Hackers Continue to Exploit the Vulnerability as Users Struggle With Initial Fix
Microsoft has issued additional instructions on how to better implement a patch to fix an elevation of privilege vulnerability called Zerologon in Windows Server that affects the Netlogon Remote Protocol.
The update comes as Cisco Talos researchers report a spike in attempts to exploit the flaw.
The new Microsoft notice contains step-by-step instructions on how to implement the fix after the partial patch for Zerologon, which is tracked as CVE-2020-1472, proved confusing to users and may have caused issues with other business operations, says Oliver Tavakoli, CTO at the cybersecurity firm Vectra.

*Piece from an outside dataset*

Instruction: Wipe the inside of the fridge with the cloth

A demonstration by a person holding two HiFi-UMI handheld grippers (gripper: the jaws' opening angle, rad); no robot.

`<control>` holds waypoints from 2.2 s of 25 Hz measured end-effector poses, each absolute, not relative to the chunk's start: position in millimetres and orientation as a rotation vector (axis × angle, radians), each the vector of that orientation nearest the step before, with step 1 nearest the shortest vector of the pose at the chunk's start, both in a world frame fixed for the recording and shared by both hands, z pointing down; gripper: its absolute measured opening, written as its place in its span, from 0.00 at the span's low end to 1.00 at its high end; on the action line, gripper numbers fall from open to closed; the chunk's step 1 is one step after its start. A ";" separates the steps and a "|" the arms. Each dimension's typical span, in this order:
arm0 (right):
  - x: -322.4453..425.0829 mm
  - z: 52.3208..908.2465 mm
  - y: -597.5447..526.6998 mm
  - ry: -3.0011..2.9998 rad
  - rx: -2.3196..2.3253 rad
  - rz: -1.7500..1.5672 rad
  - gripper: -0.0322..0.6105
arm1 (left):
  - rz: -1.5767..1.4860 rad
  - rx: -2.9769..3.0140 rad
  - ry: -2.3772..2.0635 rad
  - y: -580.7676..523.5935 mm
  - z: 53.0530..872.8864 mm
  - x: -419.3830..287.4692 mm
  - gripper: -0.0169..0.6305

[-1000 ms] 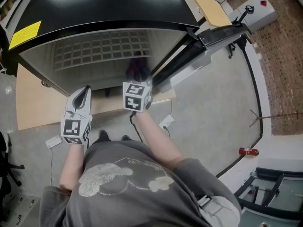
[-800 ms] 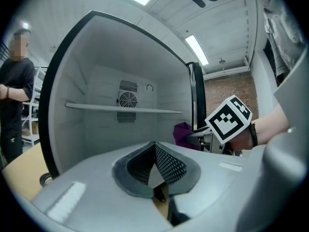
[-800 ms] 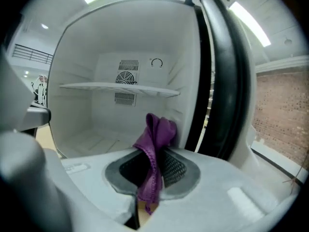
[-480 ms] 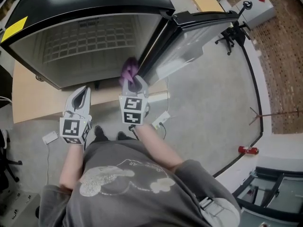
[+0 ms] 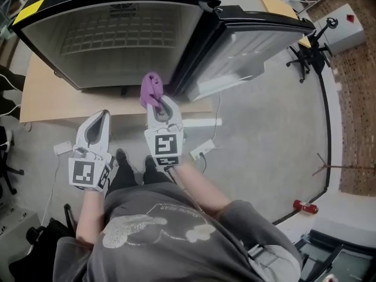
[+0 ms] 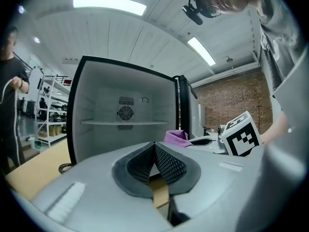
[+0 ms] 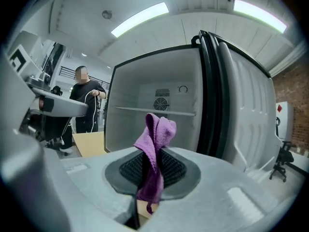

“Some vulnerabilities are simply not straightforward to patch because the patch may break legitimate business processes,” he says. “That is the case with this vulnerability, so step-by-step instructions are clearly necessary to successfully mitigate the vulnerability without breaking potentially business-critical apps.”
The Zerologon vulnerability was given a CVSS score of 10 – the most critical.
String of Attacks
Compounding the problem is a string of attacks launched against unpatched Windows Server installations.
Kevin Beaumont, senior threat intelligence analyst at Microsoft Threat Intelligence, wrote in a Saturday blog post that he had spotted an increase in attacks.
“At 11:16 am UTC today (26th September 2020), somebody sent hundreds of login attempts matching the exploit chain and then attempted to reset the domain computer password to blank (successfully, too). This broke the domain controller for authentication,” Beaumont wrote.
Cisco Talos did not enumerate the number of attacks it’s seeing against CVE-2020-1472. The U.S. Cybersecurity and Infrastructure Security Agency issued a warning on Thursday that it was detecting attacks on unpatched systems.
Microsoft issued a four-step plan to protect a user’s environment and prevent outages:
- Update domain controllers with a patch released Aug. 11 or later.
- Find devices that are making vulnerable connections by monitoring event logs.
- Address noncompliant devices making vulnerable connections.
- Enable enforcement mode to address CVE-2020-1472 in your environment.
Microsoft issued the first phase of the patch on Aug. 11 to partially mitigate the vulnerability. It plans to issue a second patch Feb. 9, 2021, which will handle the enforcement phase of the update.
“The [domain controllers] will now be in enforcement mode regardless of the enforcement mode registry key,” Microsoft says. “This requires all Windows and non-Windows devices to use secure [Remote Procedure Call] with Netlogon secure channel or explicitly allow the account by adding an exception for the non-compliant device.”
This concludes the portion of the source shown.